## HOW TO COMPLETE THIS TASK
For the listing below, how many lines contain the word "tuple"? Answer with only that figure.
────────────────────
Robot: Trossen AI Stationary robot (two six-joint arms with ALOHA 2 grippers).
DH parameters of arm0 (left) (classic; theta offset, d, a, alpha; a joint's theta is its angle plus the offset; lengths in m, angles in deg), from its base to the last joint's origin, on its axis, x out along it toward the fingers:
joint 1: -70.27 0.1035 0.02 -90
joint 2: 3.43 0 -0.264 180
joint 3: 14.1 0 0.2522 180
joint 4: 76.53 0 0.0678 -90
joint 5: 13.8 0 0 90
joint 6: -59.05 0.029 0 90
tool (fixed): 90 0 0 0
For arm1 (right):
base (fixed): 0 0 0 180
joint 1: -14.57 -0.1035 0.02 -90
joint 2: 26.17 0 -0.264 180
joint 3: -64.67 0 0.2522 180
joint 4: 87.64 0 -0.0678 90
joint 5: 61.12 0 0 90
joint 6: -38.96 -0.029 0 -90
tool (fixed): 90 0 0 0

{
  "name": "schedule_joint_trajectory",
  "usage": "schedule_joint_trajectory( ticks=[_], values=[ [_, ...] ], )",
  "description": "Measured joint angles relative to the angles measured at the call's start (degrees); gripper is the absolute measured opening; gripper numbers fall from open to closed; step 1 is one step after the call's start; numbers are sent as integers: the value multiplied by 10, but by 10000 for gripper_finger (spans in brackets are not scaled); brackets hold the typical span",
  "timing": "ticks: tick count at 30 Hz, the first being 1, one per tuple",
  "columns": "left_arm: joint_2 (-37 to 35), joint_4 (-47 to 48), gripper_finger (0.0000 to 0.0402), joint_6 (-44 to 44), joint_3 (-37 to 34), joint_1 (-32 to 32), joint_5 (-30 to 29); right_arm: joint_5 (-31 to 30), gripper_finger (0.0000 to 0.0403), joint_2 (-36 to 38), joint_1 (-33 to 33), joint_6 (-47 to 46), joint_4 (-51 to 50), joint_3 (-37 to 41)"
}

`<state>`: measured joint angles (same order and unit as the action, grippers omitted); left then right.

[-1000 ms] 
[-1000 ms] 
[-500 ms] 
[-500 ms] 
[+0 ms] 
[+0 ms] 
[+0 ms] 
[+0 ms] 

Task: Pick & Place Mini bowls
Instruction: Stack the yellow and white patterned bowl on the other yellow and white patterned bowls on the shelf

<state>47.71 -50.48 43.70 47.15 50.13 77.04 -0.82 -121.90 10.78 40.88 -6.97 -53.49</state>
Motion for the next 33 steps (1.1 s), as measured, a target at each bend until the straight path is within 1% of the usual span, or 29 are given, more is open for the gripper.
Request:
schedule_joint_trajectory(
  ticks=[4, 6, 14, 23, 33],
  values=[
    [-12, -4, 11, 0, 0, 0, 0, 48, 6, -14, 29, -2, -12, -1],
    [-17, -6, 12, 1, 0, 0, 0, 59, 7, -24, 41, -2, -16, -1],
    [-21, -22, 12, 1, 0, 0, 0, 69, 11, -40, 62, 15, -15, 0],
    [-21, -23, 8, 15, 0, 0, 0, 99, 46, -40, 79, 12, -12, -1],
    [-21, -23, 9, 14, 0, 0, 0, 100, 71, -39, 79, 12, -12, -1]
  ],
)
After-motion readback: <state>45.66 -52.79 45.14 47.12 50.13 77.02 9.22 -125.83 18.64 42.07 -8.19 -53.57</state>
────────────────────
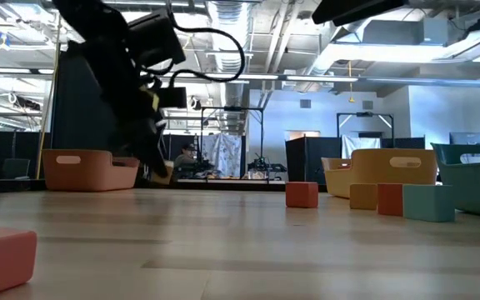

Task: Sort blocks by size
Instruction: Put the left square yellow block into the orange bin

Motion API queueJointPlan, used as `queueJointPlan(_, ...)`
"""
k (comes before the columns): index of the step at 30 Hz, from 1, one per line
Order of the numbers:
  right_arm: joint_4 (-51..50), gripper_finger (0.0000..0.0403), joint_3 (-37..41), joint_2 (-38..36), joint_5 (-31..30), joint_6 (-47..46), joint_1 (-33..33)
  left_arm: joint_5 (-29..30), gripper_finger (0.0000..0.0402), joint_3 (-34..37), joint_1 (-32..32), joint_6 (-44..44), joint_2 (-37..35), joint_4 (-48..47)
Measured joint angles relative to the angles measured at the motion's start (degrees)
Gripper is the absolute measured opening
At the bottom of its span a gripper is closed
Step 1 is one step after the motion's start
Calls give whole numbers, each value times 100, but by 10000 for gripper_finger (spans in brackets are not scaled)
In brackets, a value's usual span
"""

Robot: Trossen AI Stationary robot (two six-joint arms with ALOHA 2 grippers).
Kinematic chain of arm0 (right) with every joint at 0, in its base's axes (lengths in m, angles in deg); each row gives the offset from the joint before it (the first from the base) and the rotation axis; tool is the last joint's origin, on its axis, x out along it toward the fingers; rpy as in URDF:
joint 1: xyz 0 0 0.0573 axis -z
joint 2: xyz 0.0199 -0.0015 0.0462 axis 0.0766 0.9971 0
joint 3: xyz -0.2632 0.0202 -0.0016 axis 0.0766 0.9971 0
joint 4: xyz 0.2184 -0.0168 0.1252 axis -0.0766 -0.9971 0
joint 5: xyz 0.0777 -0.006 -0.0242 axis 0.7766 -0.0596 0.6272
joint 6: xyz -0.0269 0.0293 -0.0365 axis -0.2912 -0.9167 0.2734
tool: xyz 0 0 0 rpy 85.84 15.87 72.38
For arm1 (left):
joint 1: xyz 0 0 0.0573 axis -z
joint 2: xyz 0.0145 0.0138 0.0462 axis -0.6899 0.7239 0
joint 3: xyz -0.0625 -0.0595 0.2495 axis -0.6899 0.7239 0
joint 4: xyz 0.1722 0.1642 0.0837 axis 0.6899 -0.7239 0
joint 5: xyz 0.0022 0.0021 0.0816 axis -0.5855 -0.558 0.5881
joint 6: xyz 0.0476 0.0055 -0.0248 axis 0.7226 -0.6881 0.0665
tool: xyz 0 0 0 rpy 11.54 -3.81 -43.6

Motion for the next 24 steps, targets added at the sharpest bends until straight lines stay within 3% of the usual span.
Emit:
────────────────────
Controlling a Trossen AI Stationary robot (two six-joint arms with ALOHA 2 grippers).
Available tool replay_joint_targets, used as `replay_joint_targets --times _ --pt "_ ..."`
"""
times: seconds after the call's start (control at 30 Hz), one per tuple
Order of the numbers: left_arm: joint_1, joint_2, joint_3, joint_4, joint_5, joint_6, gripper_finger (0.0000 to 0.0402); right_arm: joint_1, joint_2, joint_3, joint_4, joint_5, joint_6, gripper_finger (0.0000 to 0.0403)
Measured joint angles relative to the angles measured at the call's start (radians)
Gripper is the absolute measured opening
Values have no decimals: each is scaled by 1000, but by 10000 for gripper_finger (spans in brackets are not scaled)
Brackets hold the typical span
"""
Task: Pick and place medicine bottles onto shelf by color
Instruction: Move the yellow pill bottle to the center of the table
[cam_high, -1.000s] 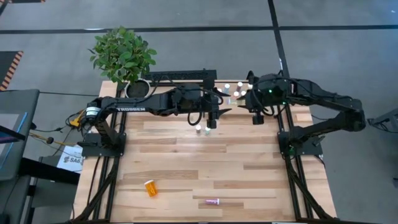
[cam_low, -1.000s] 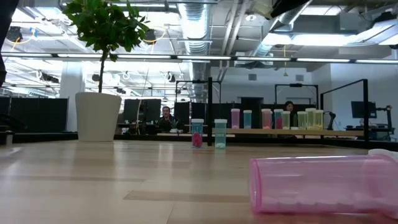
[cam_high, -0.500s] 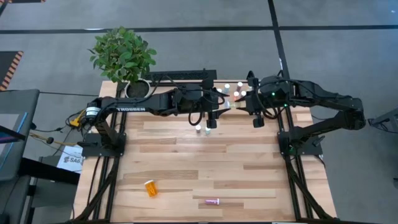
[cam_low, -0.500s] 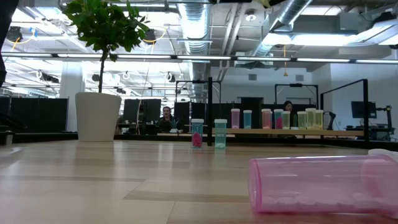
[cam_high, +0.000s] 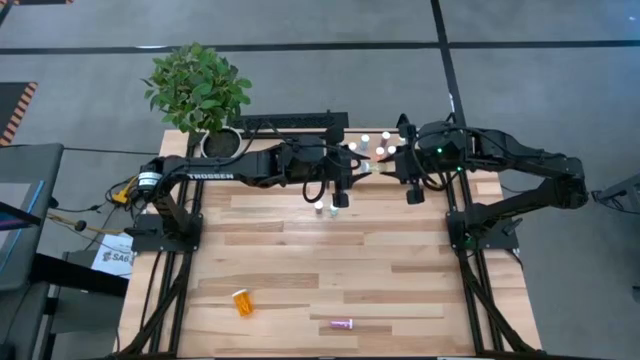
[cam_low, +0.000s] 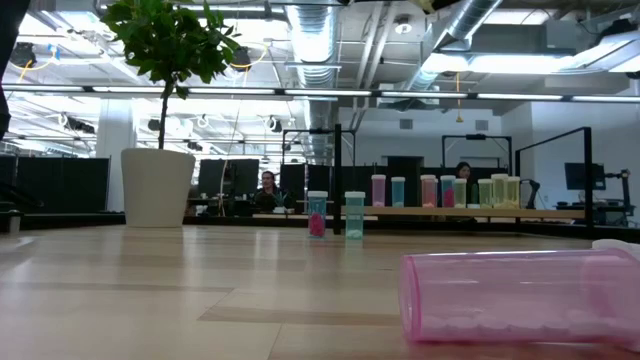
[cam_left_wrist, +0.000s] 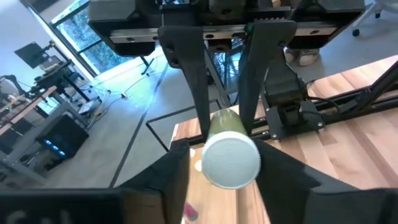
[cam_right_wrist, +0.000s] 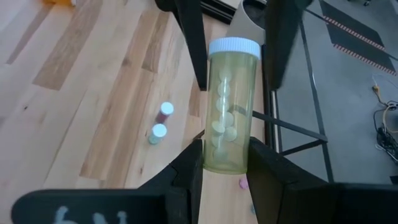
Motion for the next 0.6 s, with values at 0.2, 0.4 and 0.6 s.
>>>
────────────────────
## EXPECTED ANSWER
2